- [What the exercise asks] Once the line holding "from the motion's" appears, repeat it and each line after it to the end of the data, exactly and with nothing else; pictures stay out.

- [Records excerpted from a collection]
============================================================
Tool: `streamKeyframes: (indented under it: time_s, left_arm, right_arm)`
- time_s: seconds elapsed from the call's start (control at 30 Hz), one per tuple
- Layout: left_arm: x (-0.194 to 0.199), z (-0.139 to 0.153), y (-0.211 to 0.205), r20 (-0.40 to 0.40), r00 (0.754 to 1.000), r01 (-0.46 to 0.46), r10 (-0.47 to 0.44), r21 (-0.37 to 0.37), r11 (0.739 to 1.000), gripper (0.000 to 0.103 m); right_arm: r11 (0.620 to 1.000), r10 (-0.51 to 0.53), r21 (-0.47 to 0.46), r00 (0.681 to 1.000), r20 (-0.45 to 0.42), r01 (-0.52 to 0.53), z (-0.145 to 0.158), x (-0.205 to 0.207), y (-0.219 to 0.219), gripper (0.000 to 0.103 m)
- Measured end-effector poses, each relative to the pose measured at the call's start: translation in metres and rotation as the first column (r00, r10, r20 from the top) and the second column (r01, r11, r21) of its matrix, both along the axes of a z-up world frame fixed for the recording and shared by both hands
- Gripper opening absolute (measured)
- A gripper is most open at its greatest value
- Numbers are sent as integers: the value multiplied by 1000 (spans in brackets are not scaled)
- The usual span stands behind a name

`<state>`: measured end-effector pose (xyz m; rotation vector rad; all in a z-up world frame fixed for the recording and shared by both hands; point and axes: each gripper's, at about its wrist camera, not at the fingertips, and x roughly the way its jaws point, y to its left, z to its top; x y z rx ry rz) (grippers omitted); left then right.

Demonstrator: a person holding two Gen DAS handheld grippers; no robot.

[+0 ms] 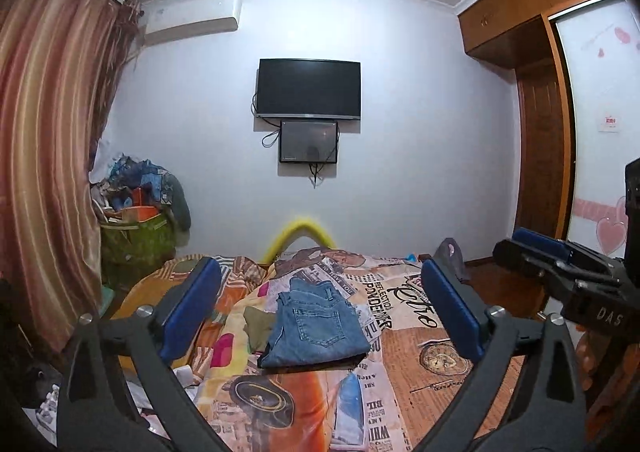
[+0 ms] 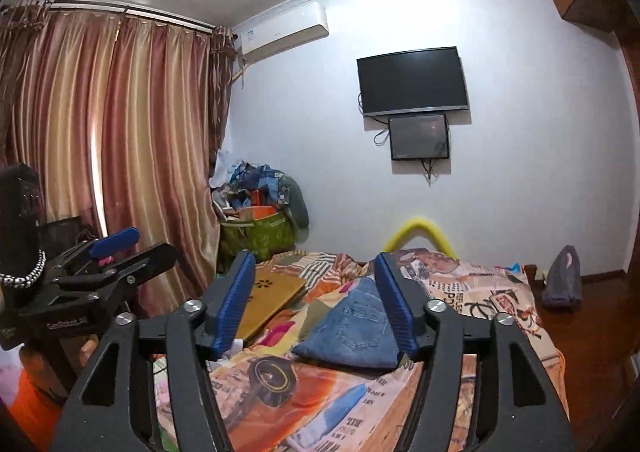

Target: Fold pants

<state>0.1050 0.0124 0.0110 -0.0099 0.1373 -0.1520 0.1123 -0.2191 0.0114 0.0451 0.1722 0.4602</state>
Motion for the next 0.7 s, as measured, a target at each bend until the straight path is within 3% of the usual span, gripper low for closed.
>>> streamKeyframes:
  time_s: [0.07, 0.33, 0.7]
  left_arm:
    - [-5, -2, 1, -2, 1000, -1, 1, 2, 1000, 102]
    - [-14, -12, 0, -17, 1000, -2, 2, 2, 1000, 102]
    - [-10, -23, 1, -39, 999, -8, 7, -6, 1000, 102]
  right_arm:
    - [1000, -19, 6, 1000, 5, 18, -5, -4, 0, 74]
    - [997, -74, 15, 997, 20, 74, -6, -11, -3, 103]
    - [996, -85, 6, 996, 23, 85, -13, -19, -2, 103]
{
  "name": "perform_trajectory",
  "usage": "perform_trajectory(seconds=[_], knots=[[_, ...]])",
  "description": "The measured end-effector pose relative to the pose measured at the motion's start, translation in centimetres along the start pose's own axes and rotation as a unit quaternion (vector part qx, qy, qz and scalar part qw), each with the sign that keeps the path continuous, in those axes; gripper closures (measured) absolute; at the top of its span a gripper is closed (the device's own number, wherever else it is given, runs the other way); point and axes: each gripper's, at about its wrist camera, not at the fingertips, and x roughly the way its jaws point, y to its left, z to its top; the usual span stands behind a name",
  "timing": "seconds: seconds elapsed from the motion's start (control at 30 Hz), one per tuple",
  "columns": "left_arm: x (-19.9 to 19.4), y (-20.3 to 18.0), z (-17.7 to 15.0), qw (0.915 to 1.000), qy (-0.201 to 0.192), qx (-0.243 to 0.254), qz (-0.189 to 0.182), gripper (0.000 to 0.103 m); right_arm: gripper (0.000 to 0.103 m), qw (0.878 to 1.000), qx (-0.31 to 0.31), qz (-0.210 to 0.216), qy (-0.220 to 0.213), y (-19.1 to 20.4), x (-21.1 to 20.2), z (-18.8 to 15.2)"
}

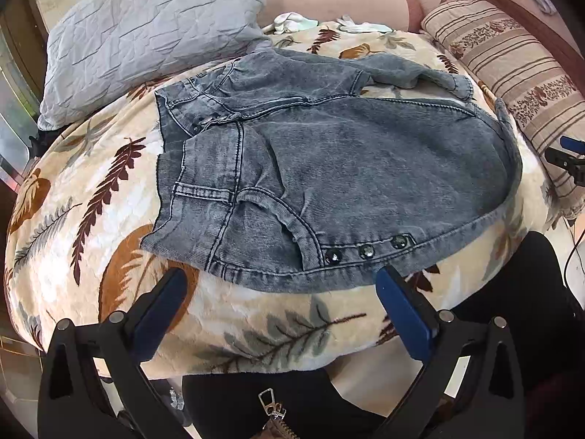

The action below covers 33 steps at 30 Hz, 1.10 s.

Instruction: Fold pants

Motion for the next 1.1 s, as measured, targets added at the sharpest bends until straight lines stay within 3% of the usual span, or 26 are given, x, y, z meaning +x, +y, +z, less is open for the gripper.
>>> perform_trajectory(seconds=[0.37, 0.83, 1.1], knots=[[-0.8, -0.3, -0.2, 1.0000, -0.009, -0.003, 0.002, 0.000, 0.000, 1.000, 0.012, -0.002, -0.008, -0.8, -1.3, -1.0], [0.3, -0.5, -0.3, 0.9999, 0.014, -0.007, 0.005, 0.000, 0.000, 1.000, 0.027, 0.000, 0.010, -1.8, 0.0, -1.6], [1.2, -0.2, 0.2, 0.9992, 0.029, -0.023, -0.013, 0.000, 0.000, 0.999, 0.038, 0.006, 0.024, -2.4, 1.1, -1.5]])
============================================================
- [Task response]
  "timing": "seconds: seconds elapsed from the motion's start (control at 30 Hz), one per tuple",
  "columns": "left_arm: x (-19.9 to 19.4), y (-20.3 to 18.0), z (-17.7 to 15.0), qw (0.915 to 1.000), qy (-0.201 to 0.192), qx (-0.243 to 0.254), qz (-0.189 to 0.182), gripper (0.000 to 0.103 m); right_arm: gripper (0.000 to 0.103 m), qw (0.878 to 1.000), qx (-0.31 to 0.31), qz (-0.210 to 0.216), qy (-0.220 to 0.213), y (-19.1 to 20.4), x (-21.1 to 20.2), z (-18.8 to 15.2)"
}


The action below covers 33 steps at 30 Hz, 1.10 s.

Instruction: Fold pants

Motion for the next 1.1 s, as measured, targets added at the sharpest bends until straight lines stay within 3% of the usual span, or 26 are given, x, y, z meaning +x, +y, +z, less is open for the gripper.
>>> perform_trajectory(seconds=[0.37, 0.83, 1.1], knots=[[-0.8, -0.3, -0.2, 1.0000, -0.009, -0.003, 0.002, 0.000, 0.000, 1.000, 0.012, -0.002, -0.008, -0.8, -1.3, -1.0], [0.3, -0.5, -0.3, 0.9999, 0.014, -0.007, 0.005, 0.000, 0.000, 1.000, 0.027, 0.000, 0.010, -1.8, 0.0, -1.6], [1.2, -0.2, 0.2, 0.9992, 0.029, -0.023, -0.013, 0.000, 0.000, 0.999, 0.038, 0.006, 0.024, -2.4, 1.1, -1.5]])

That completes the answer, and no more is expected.